Murder on Mars
- First edition
- Author: Hugh Walters
- Cover artist: David Knight
- Language: English
- Series: Chris Godfrey of U.N.E.X.A
- Genre: Science fiction novel
- Publisher: Faber
- Publication date: 1975
- Publication place: United Kingdom
- Media type: Print (Hardback)
- Pages: 131
- ISBN: 0-571-10717-6
- OCLC: 3065278
- Dewey Decimal: 823/.9/1J
- Preceded by: Tony Hale, Space Detective
- Followed by: The Caves of Drach

= Murder on Mars =

1975 novel by Hugh Walters

Murder on Mars is a juvenile science fiction novel, the sixteenth in Hugh Walters' Chris Godfrey of U.N.E.X.A. series.
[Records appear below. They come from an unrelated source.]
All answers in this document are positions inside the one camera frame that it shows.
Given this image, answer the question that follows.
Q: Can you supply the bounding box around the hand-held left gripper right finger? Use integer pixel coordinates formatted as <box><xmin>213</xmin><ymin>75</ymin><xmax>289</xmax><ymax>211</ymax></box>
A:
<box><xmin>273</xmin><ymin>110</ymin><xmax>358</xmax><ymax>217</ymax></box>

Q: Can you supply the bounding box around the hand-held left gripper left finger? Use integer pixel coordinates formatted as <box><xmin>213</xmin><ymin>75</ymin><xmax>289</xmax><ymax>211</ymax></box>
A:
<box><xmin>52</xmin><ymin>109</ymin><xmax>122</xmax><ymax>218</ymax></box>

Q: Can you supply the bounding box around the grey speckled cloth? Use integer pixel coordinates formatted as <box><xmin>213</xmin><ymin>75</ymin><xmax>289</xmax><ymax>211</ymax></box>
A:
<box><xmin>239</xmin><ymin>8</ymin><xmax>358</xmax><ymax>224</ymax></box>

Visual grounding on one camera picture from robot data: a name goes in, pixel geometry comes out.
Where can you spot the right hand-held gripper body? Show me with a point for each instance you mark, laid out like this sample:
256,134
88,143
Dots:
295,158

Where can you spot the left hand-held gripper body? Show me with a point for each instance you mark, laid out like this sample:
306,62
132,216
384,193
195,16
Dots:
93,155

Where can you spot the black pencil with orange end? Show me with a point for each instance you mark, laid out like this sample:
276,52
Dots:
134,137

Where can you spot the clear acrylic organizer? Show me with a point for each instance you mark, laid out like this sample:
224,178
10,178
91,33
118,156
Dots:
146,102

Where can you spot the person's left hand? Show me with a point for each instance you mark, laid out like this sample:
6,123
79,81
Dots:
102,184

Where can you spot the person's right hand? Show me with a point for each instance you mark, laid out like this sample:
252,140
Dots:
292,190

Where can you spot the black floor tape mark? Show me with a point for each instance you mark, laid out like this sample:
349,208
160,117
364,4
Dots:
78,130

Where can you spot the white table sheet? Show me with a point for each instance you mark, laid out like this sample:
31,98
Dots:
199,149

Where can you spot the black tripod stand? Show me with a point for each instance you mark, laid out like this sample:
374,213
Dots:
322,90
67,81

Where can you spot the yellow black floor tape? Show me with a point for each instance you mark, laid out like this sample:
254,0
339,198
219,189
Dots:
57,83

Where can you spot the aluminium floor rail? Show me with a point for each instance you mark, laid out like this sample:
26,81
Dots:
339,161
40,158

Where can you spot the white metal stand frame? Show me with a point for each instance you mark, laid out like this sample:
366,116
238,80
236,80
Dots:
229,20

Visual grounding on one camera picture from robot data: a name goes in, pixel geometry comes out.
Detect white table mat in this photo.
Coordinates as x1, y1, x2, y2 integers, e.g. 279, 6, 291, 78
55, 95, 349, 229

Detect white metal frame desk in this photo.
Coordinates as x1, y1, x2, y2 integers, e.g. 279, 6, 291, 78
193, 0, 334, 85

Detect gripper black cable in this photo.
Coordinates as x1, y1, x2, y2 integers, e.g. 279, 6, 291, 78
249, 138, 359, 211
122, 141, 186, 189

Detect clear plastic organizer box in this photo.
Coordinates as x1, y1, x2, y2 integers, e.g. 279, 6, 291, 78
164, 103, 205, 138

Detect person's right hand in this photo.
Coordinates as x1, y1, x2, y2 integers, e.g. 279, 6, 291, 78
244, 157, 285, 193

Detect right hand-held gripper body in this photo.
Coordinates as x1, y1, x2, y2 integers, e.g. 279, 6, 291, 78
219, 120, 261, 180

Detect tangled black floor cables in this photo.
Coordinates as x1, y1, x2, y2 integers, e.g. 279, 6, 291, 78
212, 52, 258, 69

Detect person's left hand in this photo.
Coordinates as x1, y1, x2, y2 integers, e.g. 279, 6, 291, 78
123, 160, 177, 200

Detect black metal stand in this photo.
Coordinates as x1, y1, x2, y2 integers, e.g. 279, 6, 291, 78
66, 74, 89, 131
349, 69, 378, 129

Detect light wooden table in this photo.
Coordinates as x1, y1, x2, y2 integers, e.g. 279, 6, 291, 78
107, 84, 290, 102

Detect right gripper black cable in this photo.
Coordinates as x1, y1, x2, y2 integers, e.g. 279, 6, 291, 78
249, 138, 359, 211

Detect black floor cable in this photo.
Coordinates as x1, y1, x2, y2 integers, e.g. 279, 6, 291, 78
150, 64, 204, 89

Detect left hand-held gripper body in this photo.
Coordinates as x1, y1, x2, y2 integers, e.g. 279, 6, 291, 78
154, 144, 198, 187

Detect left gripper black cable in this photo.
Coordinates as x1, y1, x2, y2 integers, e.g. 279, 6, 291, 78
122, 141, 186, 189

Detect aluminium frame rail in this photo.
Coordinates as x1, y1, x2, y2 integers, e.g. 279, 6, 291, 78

It was published in the UK by Faber in 1975. It was the second in the series to focus on Tony Hale's detective work rather than Chris Godfrey.

==Plot summary==
In a crater on Mars an engineer from Mars Base has been found dead, his spacesuit slashed. Despite having a large number of suspects to interview, Morrey Kant, Serge Smyslov and Tony Hale's questioning flushes out a prime suspect. But Tony does not believe they have the right man and hatches a dangerous plan to find the real killer.